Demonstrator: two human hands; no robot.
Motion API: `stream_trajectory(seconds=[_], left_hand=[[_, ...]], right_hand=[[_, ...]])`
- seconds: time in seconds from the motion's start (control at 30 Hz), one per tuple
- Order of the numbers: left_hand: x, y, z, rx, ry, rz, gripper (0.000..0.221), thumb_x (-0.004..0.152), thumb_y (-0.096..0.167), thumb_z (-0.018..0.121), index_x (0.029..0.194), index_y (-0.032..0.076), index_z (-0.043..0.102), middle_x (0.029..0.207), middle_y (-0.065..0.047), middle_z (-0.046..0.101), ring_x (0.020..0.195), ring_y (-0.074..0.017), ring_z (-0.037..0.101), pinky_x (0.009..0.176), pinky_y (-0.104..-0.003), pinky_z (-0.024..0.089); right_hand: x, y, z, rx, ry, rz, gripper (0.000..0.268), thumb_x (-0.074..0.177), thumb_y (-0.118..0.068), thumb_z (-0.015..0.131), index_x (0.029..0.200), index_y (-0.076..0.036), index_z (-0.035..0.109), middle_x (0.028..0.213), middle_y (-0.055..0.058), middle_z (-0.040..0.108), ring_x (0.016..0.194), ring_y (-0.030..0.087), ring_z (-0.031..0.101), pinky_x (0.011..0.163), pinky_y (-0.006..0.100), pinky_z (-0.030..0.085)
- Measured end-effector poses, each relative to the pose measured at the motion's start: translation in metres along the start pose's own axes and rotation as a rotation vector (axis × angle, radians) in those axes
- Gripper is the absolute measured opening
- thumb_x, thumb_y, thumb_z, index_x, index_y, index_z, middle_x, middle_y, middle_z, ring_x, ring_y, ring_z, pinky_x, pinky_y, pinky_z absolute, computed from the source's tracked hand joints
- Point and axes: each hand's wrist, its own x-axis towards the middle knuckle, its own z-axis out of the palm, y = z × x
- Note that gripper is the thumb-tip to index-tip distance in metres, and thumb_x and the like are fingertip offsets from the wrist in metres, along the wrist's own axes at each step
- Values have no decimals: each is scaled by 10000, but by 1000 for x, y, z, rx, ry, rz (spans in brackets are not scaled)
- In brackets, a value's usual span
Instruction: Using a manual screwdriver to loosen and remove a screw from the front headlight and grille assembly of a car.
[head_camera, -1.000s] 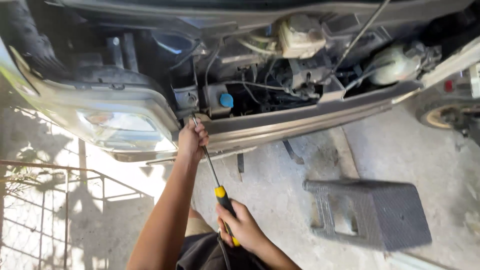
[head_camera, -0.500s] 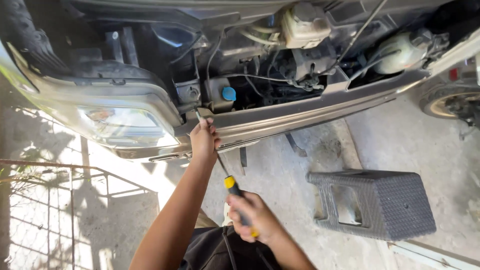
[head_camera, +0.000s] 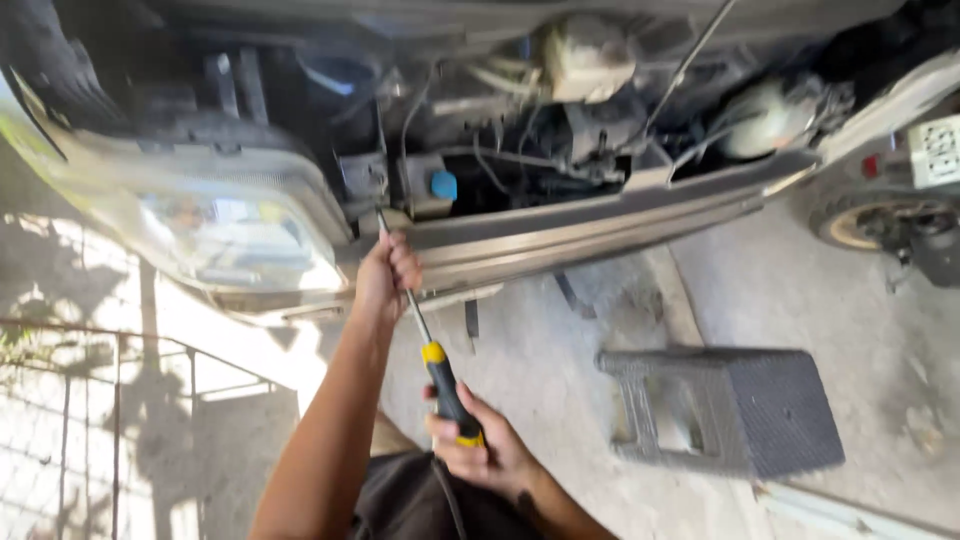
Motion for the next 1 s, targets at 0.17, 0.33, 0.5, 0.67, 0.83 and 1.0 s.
stream_trajectory(seconds=[0.17, 0.33, 0.5, 0.67, 0.83, 1.0], left_hand=[[-25, 7, 69, 418, 411, 63, 373, 1132, 418, 355, 926, 165, 537, 656, 98, 211, 527, -62, 158, 448, -233, 117], [-37, 12, 78, 696, 597, 119, 316, 1141, 304, 363, 968, 103, 535, 654, 54, 243, 529, -91, 173, 475, -273, 140], [-42, 26, 80, 587, 478, 34, 326, 1151, 296, 350, 888, 138, 458, 647, 49, 262, 505, -95, 142, 441, -276, 116], [-25, 24, 60, 367, 377, 6, 320, 1145, 314, 364, 894, 158, 488, 622, 84, 254, 483, -54, 144, 397, -233, 84], [-38, 22, 58, 334, 309, 33, 314, 1147, 323, 361, 898, 174, 480, 609, 98, 220, 471, -50, 123, 388, -233, 92], [-32, 9, 46, 197, 190, 60, 343, 1137, 393, 341, 903, 186, 482, 605, 105, 210, 462, -54, 123, 373, -233, 101]], right_hand=[[23, 30, 42, -406, 301, -170, 303, 1074, -422, 480, 1143, -130, 528, 712, -18, 455, 363, 52, 301, 350, 234, 157], [43, 59, 64, -742, 562, -274, 311, 1083, -362, 449, 1048, -63, 529, 686, 68, 468, 348, 124, 356, 330, 253, 184], [54, 65, 66, -813, 658, -267, 333, 1070, -392, 459, 1038, -66, 518, 692, 109, 512, 350, 157, 393, 367, 249, 242], [43, 37, 56, -367, 108, -105, 398, 1033, -519, 503, 1114, -131, 473, 757, 27, 504, 537, 146, 505, 519, 262, 366], [60, 45, 47, -597, 455, -232, 243, 1052, -249, 554, 899, -73, 483, 611, 81, 479, 374, 168, 419, 379, 279, 286], [59, 34, 50, -1239, 1012, -250, 267, 1013, -301, 664, 928, -84, 533, 524, 72, 516, 339, 180, 469, 362, 322, 380]])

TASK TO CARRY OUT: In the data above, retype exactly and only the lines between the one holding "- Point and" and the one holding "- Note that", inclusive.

TASK RESPONSE:
- Point and axes: each hand's wrist, its own x-axis towards the middle knuckle, its own z-axis out of the palm, y = z × x
- Note that gripper is the thumb-tip to index-tip distance in metres, and thumb_x and the like are fingertip offsets from the wrist in metres, along the wrist's own axes at each step

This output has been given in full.